“I didn’t know you were an artist, too!”
It’s an odd remark, no matter how innocent, and one that often takes Veryl Goodnight by surprise. The accomplished Western and wildlife sculptor is amazed at how often she hears those words when a collector or fan sees her paintings for the first time. Ironic, because Veryl Goodnight began her artistic career in the 1970s as a wildlife painter, studying with James Disney and Ned Jacob in Denver. She began sculpting as a student of Ken Bunn and considered it a way to teach herself anatomy in order to become a better painter. But sculpture dominated her career. It wasn’t until she moved back to Colorado in 2006, from Santa Fe, New Mexico, that she found the time and the inspiration to paint again.
Goodnight and her husband, Roger Brooks, live between the brow of Mesa Verde and the La Plata mountain range, near Helmet Peak. Within a 30-minute drive, Goodnight can explore groves of aspen trees, the headwaters of the La Plata River, the barren alpine tundra above timberline, or the red rock canyons to the south. Herds of elk and deer are abundant, joined by the occasional bear, mountain lion or coyote.
The famed warm light of New Mexico, the dramatic sky and barren landscapes are what initially attracted Georgia O’Keeffe, E.L. Blumenschein, and Ernest Martin Hennings to the area. That light continues to inspire dozens of contemporary painters. However, for Goodnight, inspiration comes from more than warm light. It comes from the dramatic landscapes of Colorado.
“I absolutely love the mountains. There are mountains in Santa Fe, but they don’t have the grandeur. I did not like the high desert piñon and juniper landscape. For me, the aspen zone is my favorite altitude.”
And while Colorado does have the occasional warm, dramatic sky, there are often a lot of high, thin clouds that create an overcast, flat light. Those are good days to sculpt for Goodnight. On clear days, she goes out into the land and captures in plein air the dramatic peaks, snow and wildflowers on small canvases. Some are then turned into larger studio paintings.

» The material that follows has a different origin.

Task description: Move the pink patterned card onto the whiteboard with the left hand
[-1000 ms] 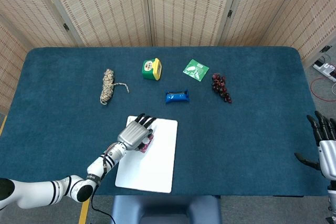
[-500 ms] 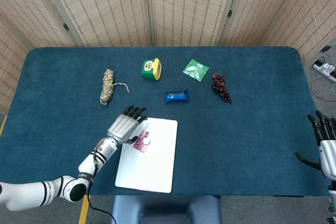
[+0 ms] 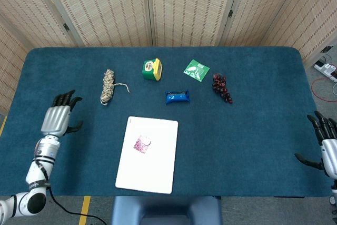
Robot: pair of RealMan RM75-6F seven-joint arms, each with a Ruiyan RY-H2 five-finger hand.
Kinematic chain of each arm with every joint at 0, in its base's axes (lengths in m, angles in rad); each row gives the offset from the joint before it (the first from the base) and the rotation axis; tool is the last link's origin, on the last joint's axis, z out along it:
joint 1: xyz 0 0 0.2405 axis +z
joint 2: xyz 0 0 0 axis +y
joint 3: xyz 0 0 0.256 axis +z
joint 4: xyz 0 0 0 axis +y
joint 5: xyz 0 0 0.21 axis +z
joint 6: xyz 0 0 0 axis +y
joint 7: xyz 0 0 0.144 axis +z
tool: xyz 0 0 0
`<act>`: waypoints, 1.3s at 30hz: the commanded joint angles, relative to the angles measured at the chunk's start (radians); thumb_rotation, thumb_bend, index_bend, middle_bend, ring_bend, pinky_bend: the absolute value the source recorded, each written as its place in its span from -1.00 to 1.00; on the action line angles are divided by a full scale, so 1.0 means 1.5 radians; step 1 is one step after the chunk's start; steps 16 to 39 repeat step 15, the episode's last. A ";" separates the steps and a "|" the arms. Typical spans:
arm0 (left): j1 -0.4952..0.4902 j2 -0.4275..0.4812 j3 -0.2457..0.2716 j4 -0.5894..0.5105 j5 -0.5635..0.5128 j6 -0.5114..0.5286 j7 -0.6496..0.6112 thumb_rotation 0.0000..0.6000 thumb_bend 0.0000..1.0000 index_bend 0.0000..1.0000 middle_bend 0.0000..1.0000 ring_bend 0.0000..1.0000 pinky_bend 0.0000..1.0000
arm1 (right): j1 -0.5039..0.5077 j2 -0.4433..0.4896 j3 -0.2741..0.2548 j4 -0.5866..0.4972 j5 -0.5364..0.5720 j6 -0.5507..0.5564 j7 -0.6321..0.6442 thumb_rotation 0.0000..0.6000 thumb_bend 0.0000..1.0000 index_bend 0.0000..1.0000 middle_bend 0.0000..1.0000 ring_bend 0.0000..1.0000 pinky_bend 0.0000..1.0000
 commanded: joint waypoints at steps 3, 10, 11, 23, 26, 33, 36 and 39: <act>0.088 0.030 0.054 -0.033 0.052 0.085 -0.026 1.00 -0.21 -0.57 -0.89 -1.00 -1.00 | 0.002 0.001 -0.004 0.003 -0.004 -0.008 0.034 1.00 -0.77 -1.00 -1.00 -0.89 -1.00; 0.171 0.039 0.101 -0.052 0.158 0.195 -0.038 1.00 -0.21 -0.57 -0.88 -1.00 -1.00 | -0.011 0.007 -0.011 -0.006 -0.007 0.006 0.067 1.00 -0.77 -1.00 -1.00 -0.89 -1.00; 0.182 0.039 0.107 -0.056 0.176 0.209 -0.040 1.00 -0.21 -0.57 -0.88 -1.00 -1.00 | -0.013 0.007 -0.012 -0.006 -0.008 0.009 0.068 1.00 -0.77 -1.00 -1.00 -0.89 -1.00; 0.211 0.028 0.114 -0.060 0.216 0.247 -0.041 1.00 -0.21 -0.57 -0.88 -1.00 -1.00 | -0.017 -0.001 -0.019 -0.006 -0.007 0.004 0.081 1.00 -0.77 -1.00 -1.00 -0.89 -1.00; 0.211 0.028 0.114 -0.060 0.216 0.247 -0.041 1.00 -0.21 -0.57 -0.88 -1.00 -1.00 | -0.017 -0.001 -0.019 -0.006 -0.007 0.004 0.081 1.00 -0.77 -1.00 -1.00 -0.89 -1.00; 0.211 0.028 0.114 -0.060 0.216 0.247 -0.041 1.00 -0.21 -0.57 -0.88 -1.00 -1.00 | -0.017 -0.001 -0.019 -0.006 -0.007 0.004 0.081 1.00 -0.77 -1.00 -1.00 -0.89 -1.00; 0.211 0.028 0.114 -0.060 0.216 0.247 -0.041 1.00 -0.21 -0.57 -0.88 -1.00 -1.00 | -0.017 -0.001 -0.019 -0.006 -0.007 0.004 0.081 1.00 -0.77 -1.00 -1.00 -0.89 -1.00; 0.211 0.028 0.114 -0.060 0.216 0.247 -0.041 1.00 -0.21 -0.57 -0.88 -1.00 -1.00 | -0.017 -0.001 -0.019 -0.006 -0.007 0.004 0.081 1.00 -0.77 -1.00 -1.00 -0.89 -1.00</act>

She completed about 40 plein-air works in 2010, but only 6-8 of those made it into frames for exhibition and sale. She completed about 6 easel paintings as well, compared to the 3 sculptures she finished.

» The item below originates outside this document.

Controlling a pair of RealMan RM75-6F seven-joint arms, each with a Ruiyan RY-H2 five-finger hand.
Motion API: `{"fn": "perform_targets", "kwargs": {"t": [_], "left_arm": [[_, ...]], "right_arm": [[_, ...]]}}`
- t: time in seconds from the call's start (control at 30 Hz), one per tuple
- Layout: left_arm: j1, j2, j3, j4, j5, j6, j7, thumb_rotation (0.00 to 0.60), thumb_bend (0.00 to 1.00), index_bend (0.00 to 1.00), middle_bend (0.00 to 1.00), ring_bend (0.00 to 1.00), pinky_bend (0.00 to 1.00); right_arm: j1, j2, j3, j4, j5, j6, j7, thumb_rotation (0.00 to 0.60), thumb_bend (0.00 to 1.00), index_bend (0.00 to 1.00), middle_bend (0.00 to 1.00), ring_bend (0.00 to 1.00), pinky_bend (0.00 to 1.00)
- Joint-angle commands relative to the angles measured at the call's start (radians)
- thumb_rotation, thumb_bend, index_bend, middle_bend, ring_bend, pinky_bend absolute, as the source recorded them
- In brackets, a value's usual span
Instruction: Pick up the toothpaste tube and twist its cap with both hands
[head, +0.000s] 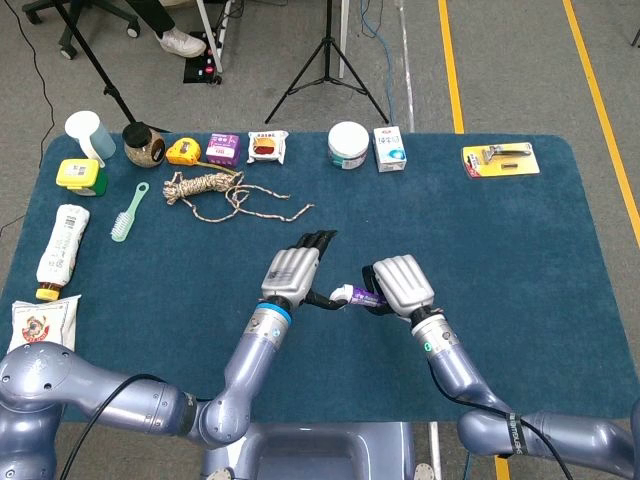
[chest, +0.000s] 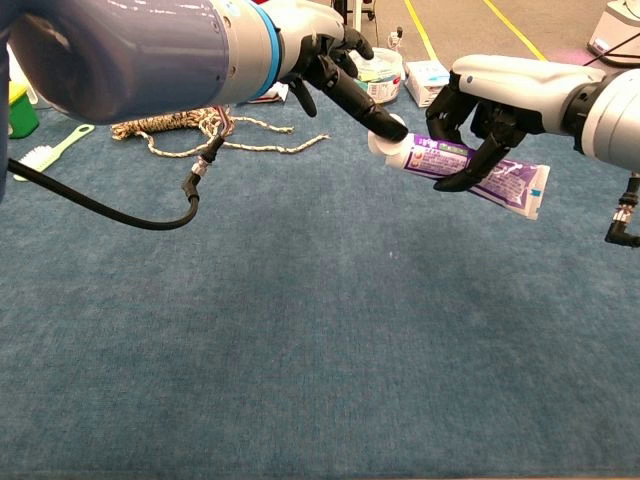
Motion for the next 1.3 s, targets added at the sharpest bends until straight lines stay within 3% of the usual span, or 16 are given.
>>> {"fn": "perform_targets", "kwargs": {"t": [0.03,0.77,1.0,1.07,1.13,1.3], "left_arm": [[0.004,0.003,0.003,0.002,0.008,0.004,0.001,0.49,0.11,0.04,0.09,0.06,0.22],[0.033,0.007,0.0,0.052,0.004,-0.029,-0.013,0.491,0.11,0.03,0.09,0.05,0.22],[0.075,0.057,-0.001,-0.001,0.064,-0.051,-0.058,0.481,0.11,0.06,0.09,0.07,0.22],[0.089,0.074,0.009,-0.018,0.095,-0.06,-0.072,0.442,0.11,0.08,0.09,0.07,0.22],[0.103,0.087,0.018,-0.031,0.131,-0.066,-0.088,0.351,0.11,0.1,0.09,0.07,0.22],[0.13,0.107,0.039,-0.052,0.18,-0.103,-0.133,0.025,0.11,0.11,0.09,0.07,0.22]], "right_arm": [[-0.007,0.008,0.001,-0.003,-0.017,-0.002,0.025,0.6,0.3,0.82,0.86,0.97,1.0],[-0.049,0.044,0.013,-0.005,-0.08,-0.021,0.196,0.6,0.3,0.82,0.87,0.98,1.0],[-0.058,0.063,0.024,-0.031,-0.035,-0.07,0.27,0.6,0.3,0.82,0.87,0.98,1.0],[-0.058,0.065,0.028,-0.038,-0.024,-0.082,0.287,0.6,0.3,0.82,0.87,0.98,1.0],[-0.057,0.066,0.032,-0.044,-0.014,-0.093,0.301,0.6,0.3,0.82,0.87,0.98,1.0],[-0.053,0.057,0.049,-0.064,0.037,-0.123,0.346,0.6,0.3,0.82,0.87,0.98,1.0]]}}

She’s finally gotten into the rhythm to be able to move freely between painting and sculpting, but it took some time. At first, when she began painting again, it would take a day or two to transition back into sculpting and vice versa. Now, the two seem to flow smoothly. Her goal is to split her time equally between the two and to create sculptures and paintings that go hand in hand. Though her painting is inspired by the effect of light on the landscape, her sculpture is about capturing movement — accurately depicting the movement of feathers on a rider as the horse picks up its gate or the swish of a girl’s skirt as she’s leading a cow. And she is actually known to sculpt not only the animal, but the landscape as well. One of her recent works, “High Country Summer,” is of an elk calf emerging from a field of mule’s ear flowers.
“I deal with mass in both my sculpture and my painting,” Goodnight said. “By trying to sculpt something like flowers, you have to be careful with mass.”
She writes about the comparison between sculpture and painting in her new book, No Turning Back: The Art of Veryl Goodnight, which was published to coincide with her 40-year retrospective at the Thomas Gilcrease Museum in Tulsa, Oklahoma in April 2011.
“Painting is an illusion. The challenge comes in taking paint and creating a sense of light and an illusion of three dimensions on a two-dimensional surface. It is a challenging balance to get the correct value when striving for the correct color and color temperature.”
Painters and sculptors are both fine artists. Whether abstract or realistic, the considerations are the same: composition, line, positive and negative space, light and shadow. Goodnight goes on to explain that sculpture has the added challenge of needing to incorporate these elements from 360 degrees, as well as from top and bottom. In sculpture, a limb, head and torso are “drawn” from every conceivable angle, and symmetry is vital.
Goodnight takes up her paintbrushes, her easel and, as the days get longer, she may sculpt in the morning and spend her afternoons painting. The painting may be more for herself than anything else; a time to be in the landscape she loves, trying to capture that symmetry, that light, on canvas before the moment is gone. She’s always been an artist, but now she is both painter and sculptor of the animals and the landscape she loves.